» Data section:
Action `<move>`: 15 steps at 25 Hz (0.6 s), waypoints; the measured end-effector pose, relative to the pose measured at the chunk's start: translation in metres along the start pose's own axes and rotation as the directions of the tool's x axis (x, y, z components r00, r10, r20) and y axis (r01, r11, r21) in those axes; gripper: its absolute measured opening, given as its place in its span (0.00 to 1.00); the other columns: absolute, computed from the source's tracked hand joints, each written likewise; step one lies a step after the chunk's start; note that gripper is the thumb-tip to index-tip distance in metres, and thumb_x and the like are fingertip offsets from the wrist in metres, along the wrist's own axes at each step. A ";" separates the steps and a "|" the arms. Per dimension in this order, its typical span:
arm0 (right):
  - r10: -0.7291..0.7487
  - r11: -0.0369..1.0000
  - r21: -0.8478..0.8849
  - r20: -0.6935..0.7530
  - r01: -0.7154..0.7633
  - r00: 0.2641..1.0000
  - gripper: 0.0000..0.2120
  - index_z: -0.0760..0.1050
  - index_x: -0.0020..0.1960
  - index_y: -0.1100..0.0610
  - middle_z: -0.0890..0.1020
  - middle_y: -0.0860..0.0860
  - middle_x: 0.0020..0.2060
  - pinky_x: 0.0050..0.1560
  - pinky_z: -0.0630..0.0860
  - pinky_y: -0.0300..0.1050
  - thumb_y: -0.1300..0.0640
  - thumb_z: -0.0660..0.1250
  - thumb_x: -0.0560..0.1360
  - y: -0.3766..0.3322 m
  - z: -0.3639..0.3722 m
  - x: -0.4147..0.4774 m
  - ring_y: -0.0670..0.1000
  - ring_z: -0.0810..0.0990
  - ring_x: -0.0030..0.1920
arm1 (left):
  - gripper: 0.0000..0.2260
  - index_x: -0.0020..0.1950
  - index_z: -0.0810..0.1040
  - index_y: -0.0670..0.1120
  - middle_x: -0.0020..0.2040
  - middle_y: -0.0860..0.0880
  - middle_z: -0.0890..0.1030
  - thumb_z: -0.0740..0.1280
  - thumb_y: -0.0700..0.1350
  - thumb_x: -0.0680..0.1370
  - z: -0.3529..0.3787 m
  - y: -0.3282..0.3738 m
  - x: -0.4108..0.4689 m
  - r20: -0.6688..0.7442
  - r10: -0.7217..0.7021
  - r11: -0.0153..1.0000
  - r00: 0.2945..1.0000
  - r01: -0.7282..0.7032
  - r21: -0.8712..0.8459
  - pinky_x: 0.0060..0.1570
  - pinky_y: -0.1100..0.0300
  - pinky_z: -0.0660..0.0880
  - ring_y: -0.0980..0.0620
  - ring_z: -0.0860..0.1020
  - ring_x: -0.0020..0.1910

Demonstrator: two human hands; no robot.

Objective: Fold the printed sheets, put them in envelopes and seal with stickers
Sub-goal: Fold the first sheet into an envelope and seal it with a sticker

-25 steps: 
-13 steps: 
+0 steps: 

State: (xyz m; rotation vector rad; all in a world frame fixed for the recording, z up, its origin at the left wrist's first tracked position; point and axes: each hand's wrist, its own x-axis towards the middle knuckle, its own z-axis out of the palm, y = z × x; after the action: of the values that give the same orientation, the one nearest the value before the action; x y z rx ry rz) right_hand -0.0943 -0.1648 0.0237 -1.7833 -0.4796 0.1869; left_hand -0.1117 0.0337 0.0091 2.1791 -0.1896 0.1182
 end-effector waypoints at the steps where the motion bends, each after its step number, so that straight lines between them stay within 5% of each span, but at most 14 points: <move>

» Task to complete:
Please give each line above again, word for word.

» Solution to this problem:
Action `<move>`: 15 steps at 25 Hz (0.6 s), waypoints; the measured end-effector pose, relative to the pose measured at the chunk's start: translation in metres along the start pose's own axes and rotation as the directions of the tool's x axis (x, y, z components r00, r10, r20) and y axis (r01, r11, r21) in those axes; gripper: its absolute measured opening, given as its place in its span (0.00 to 1.00); the other columns: absolute, computed from the source's tracked hand joints, each written likewise; step one lies a step after the chunk's start; note that gripper is the thumb-tip to index-tip distance in metres, and thumb_x and the like are fingertip offsets from the wrist in metres, along the wrist's own axes at each step. A ";" separates the steps and a "|" the arms. Per dimension in this order, its typical span:
arm0 (right):
  - r10: -0.7291..0.7487
  - r11: -0.0369..1.0000
  - r21: -0.8478..0.8849
  - r20: -0.6935..0.7530
  - r01: -0.7154..0.7633
  - r00: 0.2641..1.0000
  - gripper: 0.0000..0.2120
  - index_z: -0.0760..0.1050
  - index_x: -0.0020..0.1960
  - index_y: -0.1100..0.0610
  - middle_z: -0.0890..0.1020
  - middle_y: -0.0860..0.0860
  - middle_x: 0.0020..0.2060
  - pinky_x: 0.0050..0.1560
  - pinky_z: -0.0630..0.0860
  - pinky_y: -0.0300..0.1050
  - thumb_y: -0.1300..0.0640
  - thumb_z: -0.0660..0.1250
  - thumb_x: -0.0560..0.1360
  - y: -0.3766..0.3322 m
  - z: -0.3639..0.3722 m
  - x: -0.4147..0.4774 m
  - ring_y: -0.0670..0.1000
  - ring_z: -0.0810..0.0990
  - ring_x: -0.0030..0.1920
arm1 (left):
  - gripper: 0.0000..0.2260
  - index_x: -0.0020..0.1950
  - index_z: -0.0810..0.1040
  - index_y: -0.0670..0.1120
  - middle_x: -0.0020..0.2040
  - middle_y: -0.0860..0.0880
  - middle_z: -0.0890..0.1030
  - thumb_z: -0.0740..0.1280
  - thumb_y: -0.0700..0.1350
  - thumb_x: -0.0680..0.1370
  - z: -0.3529..0.3787 m
  - y: -0.3282..0.3738 m
  - x: -0.4108..0.4689 m
  - r20: -0.6688..0.7442
  - r10: -0.7217..0.7021
  - r11: -0.0153..1.0000
  - r00: 0.2945..1.0000
  - r01: -0.7282..0.7032
  - r21: -0.8712..0.8459
  - pinky_x: 0.0060..0.1570
  - pinky_y: -0.1100..0.0300
  - pinky_z: -0.0660..0.0880
  - ring_y: -0.0980..0.0620
  - ring_z: -0.0860..0.1020
  - ring_x: -0.0020..0.1910

Demonstrator: two human hands; no robot.

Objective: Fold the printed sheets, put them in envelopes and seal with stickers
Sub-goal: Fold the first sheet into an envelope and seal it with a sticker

-25 steps: 
-13 steps: 
+0 steps: 

State: (xyz m; rotation vector rad; all in a world frame fixed for the recording, z up, its origin at the left wrist's first tracked position; point and axes: each hand's wrist, its own x-axis towards the middle knuckle, its own z-axis out of the palm, y = z × x; after the action: of the values that give the same orientation, the one nearest the value before the action; x y z rx ry rz) right_hand -0.0943 -0.1648 0.0237 -1.7833 -0.4796 0.1869; left_hand -0.1117 0.0337 0.0091 2.1791 -0.1896 0.1182
 end-effector waypoints at the steps where the motion bends, each after its step number, so that straight lines between them stay within 5% of each span, but at most 14 points: <move>

This exercise has been completed.